Accountability and Choice are Central to Improving Education Outcomes in Kentucky
Since the early 1990s Kentucky has continued to make strides in education reform. The state of education in the Commonwealth in 2017 is completely different from what it was 25 years ago. No longer is Kentucky at the very bottom of academic performance rankings of the states. By most accounts, Kentucky now sits ahead of 15 or more states in academic performance. That is progress to be proud of.
But even with that progress , significant educational challenges remain for Kentucky. Even with the strides we have made, very large percentages of students across the Commonwealth continue to make little or no academic gains . Children who qualify for free or reduced price meals, students of color, and students of disabilities continue to be shortchanged in many of our state’s public school districts. In fact in many instances, the gaps between the performance of low-income students and their middle income peers is increasing. While the performance of middle income students is accelerating in some Kentucky school districts, the performance of low-income students moves very little. While Kentucky’s school districts seem to have figured out what works for improving learning for some students, other students continue to fall through the cracks. What makes that very sad reality even sadder is knowing that it doesn’t have to be that way.
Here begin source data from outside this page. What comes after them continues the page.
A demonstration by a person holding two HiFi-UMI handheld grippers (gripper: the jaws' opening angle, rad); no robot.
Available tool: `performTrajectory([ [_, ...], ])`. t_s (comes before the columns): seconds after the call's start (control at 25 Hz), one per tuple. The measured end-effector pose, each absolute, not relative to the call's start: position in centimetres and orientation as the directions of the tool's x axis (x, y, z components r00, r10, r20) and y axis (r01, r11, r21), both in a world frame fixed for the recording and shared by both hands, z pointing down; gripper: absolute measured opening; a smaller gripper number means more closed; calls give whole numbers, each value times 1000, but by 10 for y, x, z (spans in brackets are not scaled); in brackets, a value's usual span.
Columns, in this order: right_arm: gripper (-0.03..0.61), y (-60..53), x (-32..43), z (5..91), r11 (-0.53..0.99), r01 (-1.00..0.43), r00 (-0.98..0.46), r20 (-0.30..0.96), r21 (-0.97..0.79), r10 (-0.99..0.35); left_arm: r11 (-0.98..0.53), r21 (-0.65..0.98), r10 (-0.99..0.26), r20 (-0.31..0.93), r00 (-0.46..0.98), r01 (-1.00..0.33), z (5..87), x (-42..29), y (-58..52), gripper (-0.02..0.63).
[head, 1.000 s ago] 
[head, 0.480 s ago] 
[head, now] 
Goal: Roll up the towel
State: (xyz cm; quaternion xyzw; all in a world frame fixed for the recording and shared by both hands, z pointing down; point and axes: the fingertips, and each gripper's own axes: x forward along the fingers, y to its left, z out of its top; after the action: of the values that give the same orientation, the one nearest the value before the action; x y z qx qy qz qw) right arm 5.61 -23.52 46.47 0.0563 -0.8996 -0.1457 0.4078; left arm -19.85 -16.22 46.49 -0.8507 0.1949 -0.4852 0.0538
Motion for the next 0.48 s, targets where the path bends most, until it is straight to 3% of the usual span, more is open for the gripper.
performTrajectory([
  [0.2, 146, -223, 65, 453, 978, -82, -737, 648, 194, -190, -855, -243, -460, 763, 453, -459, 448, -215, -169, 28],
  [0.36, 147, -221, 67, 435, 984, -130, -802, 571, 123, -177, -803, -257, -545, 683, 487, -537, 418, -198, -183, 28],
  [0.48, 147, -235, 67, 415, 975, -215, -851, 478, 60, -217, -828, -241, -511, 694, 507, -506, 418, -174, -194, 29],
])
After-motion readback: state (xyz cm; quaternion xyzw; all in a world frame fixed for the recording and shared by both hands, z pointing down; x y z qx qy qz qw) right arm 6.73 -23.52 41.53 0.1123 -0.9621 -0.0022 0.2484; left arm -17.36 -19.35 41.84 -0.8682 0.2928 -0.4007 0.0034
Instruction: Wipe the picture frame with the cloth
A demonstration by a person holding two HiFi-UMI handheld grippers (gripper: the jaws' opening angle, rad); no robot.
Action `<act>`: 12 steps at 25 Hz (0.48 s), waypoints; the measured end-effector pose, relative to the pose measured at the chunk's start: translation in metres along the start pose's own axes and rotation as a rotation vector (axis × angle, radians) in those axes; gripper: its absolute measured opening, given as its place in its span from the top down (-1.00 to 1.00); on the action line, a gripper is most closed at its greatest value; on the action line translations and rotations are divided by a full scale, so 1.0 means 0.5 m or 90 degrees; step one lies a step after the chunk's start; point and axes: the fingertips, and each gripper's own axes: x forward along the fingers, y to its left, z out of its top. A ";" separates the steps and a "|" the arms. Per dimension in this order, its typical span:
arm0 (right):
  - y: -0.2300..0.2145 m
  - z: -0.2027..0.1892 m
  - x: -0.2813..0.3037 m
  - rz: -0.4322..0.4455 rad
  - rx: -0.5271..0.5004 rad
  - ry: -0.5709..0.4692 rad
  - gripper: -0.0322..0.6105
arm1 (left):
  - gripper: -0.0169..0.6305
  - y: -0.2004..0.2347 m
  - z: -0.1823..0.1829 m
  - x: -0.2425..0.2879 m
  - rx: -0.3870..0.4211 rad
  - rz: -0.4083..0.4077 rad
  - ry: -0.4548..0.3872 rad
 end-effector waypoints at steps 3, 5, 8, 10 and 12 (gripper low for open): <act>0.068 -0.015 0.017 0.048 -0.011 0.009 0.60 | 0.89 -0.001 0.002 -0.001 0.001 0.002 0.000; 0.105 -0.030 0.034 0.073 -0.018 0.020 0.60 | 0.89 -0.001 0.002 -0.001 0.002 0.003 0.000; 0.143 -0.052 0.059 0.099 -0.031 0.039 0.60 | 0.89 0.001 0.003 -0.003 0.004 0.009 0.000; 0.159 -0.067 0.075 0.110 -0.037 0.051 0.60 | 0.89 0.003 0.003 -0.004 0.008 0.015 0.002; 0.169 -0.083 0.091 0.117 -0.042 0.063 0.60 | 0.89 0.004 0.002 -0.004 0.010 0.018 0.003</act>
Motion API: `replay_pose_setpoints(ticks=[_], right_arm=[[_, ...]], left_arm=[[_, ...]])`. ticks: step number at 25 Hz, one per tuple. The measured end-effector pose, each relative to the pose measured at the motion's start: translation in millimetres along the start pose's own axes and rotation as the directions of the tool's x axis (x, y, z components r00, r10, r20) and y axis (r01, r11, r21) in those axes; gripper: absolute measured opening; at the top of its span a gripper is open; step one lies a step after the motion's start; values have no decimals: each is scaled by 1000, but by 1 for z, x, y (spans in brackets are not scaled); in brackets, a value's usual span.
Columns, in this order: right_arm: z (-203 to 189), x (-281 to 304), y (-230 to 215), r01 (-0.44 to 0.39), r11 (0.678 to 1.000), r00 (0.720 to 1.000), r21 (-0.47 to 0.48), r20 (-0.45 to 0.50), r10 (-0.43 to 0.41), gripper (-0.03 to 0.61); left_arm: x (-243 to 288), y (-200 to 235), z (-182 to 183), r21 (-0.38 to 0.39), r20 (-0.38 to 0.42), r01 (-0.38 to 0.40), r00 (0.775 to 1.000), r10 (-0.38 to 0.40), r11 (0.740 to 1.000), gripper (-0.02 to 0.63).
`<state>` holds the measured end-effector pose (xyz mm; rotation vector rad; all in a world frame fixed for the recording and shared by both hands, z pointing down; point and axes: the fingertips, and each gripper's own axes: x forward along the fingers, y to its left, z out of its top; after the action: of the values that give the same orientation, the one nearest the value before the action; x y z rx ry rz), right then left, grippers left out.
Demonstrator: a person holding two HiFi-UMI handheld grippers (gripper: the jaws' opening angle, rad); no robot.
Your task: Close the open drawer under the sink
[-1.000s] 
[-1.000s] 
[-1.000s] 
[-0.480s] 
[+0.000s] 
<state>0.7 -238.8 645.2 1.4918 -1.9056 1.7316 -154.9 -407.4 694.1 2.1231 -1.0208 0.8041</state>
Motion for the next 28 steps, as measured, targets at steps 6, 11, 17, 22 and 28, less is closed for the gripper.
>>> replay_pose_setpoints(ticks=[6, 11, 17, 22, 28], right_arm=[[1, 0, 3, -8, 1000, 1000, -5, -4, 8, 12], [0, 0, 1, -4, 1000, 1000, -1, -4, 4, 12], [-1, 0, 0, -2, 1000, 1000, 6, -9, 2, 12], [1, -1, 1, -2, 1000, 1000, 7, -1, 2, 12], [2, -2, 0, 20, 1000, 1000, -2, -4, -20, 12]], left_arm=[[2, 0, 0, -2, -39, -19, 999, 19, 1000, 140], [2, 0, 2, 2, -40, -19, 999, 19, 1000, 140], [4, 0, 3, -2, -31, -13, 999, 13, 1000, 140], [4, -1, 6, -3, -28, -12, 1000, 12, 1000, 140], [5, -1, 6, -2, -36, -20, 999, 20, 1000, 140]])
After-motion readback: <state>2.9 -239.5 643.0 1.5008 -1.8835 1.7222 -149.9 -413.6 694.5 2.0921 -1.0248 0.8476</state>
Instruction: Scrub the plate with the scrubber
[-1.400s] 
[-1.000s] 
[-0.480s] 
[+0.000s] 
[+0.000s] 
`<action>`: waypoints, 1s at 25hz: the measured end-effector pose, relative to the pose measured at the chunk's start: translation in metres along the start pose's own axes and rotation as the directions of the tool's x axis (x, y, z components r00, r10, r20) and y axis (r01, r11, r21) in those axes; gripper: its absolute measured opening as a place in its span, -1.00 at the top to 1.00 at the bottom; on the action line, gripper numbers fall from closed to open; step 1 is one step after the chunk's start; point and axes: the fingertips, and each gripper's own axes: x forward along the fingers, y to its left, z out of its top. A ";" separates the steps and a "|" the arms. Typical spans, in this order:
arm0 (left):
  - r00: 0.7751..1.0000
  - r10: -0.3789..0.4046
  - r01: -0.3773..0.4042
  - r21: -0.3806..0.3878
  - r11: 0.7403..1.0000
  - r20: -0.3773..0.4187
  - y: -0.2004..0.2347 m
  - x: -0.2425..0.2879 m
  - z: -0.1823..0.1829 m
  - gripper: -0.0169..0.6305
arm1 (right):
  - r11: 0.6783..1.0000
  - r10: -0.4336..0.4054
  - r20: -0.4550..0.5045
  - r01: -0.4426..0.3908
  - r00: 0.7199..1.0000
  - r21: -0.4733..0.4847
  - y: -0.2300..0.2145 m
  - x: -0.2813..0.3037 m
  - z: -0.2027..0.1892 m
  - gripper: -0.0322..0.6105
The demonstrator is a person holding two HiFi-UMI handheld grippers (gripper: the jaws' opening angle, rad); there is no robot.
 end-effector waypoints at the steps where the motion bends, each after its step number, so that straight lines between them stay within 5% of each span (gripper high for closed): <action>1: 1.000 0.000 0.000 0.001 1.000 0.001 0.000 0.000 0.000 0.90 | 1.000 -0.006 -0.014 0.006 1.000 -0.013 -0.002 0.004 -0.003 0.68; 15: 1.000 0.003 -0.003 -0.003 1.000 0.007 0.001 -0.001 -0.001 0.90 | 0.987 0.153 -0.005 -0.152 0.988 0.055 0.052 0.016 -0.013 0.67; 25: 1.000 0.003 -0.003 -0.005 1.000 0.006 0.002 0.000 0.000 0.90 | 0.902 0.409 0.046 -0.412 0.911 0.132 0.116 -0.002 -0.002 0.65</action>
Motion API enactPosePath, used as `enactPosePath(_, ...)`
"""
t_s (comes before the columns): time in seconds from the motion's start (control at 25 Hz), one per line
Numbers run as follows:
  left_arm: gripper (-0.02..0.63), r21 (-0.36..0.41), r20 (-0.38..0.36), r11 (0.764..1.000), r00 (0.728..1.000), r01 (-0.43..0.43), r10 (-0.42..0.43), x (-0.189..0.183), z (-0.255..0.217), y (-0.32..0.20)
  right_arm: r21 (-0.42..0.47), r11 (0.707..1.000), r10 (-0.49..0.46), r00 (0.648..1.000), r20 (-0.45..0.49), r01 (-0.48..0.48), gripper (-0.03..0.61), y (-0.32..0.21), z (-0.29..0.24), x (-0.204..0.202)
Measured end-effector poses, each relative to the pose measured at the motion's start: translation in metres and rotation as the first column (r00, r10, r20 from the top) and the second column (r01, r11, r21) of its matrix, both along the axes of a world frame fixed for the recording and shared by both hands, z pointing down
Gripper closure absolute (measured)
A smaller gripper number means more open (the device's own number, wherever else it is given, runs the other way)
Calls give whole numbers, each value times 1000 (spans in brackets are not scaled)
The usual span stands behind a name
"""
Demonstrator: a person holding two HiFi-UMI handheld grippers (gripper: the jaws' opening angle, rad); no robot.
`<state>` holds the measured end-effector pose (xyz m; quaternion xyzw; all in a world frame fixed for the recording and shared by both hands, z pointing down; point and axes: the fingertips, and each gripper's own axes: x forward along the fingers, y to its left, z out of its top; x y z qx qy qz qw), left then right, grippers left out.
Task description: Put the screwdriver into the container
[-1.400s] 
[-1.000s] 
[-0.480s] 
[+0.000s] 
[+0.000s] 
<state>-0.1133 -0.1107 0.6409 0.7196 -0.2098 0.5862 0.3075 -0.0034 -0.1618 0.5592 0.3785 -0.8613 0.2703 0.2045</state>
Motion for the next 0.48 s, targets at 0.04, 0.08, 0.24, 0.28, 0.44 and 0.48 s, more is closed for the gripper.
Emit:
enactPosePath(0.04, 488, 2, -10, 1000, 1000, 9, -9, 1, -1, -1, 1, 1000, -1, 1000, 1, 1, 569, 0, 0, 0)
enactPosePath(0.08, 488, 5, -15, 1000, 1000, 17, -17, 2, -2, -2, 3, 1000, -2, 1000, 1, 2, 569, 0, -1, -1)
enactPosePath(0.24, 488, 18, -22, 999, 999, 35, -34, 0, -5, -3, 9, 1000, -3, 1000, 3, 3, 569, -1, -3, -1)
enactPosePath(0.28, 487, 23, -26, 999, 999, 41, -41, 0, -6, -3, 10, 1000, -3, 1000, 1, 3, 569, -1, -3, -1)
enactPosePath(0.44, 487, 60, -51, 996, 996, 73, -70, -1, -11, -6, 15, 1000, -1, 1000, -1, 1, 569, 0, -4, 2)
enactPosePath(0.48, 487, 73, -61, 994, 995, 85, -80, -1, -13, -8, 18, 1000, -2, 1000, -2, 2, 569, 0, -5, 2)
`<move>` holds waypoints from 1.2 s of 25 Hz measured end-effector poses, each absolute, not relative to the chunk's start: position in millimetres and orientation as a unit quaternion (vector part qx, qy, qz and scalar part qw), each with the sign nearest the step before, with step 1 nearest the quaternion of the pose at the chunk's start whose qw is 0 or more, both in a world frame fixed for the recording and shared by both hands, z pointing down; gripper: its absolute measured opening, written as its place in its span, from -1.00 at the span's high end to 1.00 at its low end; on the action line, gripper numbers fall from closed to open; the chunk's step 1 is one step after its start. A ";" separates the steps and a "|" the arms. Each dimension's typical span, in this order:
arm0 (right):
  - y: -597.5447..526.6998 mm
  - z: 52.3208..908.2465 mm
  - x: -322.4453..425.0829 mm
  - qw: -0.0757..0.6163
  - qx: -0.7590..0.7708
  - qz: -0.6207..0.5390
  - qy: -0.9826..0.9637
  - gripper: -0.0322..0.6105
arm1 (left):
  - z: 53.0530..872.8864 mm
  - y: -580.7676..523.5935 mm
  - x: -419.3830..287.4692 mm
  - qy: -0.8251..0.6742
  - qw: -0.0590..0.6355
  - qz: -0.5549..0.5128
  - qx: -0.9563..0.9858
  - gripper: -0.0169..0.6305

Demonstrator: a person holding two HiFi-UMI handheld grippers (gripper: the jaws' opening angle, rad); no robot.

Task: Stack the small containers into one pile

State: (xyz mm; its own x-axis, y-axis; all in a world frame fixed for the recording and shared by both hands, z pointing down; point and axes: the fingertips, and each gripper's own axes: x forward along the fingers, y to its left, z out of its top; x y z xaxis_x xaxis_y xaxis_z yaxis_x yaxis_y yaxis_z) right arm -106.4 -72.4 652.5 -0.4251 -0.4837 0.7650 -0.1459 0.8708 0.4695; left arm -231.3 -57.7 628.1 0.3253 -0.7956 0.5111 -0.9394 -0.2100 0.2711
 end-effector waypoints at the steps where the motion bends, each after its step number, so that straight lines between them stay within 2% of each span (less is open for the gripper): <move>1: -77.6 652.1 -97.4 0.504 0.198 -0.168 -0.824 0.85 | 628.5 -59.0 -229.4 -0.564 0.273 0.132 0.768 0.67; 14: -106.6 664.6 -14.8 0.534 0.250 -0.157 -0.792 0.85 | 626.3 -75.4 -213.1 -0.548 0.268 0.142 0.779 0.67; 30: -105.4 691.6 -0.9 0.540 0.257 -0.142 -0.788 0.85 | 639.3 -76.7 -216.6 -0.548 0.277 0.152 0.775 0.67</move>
First and foremost, Kentucky’s public schools and school districts must be held accountable for the learning of each and every student they serve. There may be no more important task facing the Kentucky Board of Education in the next ten years than the current work of redesigning our school accountability system. Schools and professionals will do what we hold them accountable for; and it’s time for Kentucky to have an accountability system that holds schools accountable in very clear ways for improving the performance of low-income children and children of color. If a public school takes the public dollars allocated for the education a child, be they rich, poor, disabled, blue, red, or purple, that school must be held accountable for providing that child with the opportunity to realize his or her God given academic potential. If a school is unwilling or unable to meet a child’s academic needs, that school has no right to the public dollars appropriated for the education of that child.
Second, as many of our traditional public schools have shown themselves to be unwilling or unable to meet the needs of our most vulnerable students, we must create public school options alongside district-run schools that are willing and able to meet those students’ needs. Over the last 25 years, public charter schools, with convincing results, have shown themselves to be an effective tool for meeting the academic needs of some of the very children Kentucky’s traditional public schools have struggled with most. With that understanding, it is only logical that state lawmakers would provide a pathway for giving the parents of those children additional public school options. Hopefully that pathway will be in statute by the end of the 2017 legislative session.
Kentucky’s traditional public schools need real help with meeting the learning needs of specific populations of students. The reality of our current system is arguably only a hair short of being criminally negligent. Traditional public schools take the public dollars allocated for the education of low income children, often lacking the intent or ability to truly meet those children’s needs. Too many of our traditional public schools have refused to create school options or use alternative approaches within their districts that would meet the learning needs of low income kids. And along with that refusal, many leaders of those districts fight as hard as they can to prevent the creation of public school options alongside district-run schools because such options, namely public charter schools, jeopardize the tax dollars they now enjoy flowing into their school districts for low income children.
Time is up for traditional public school districts taking low income children and the tax dollars that come with them for granted. Kentucky’s school accountability system must hold all public schools accountable for the learning of each and every student they take tax dollars for; and we must provide additional public school options for parents, especially low income parents. Not only is doing so a moral and ethical imperative, but it’s in economic interest of the Commonwealth.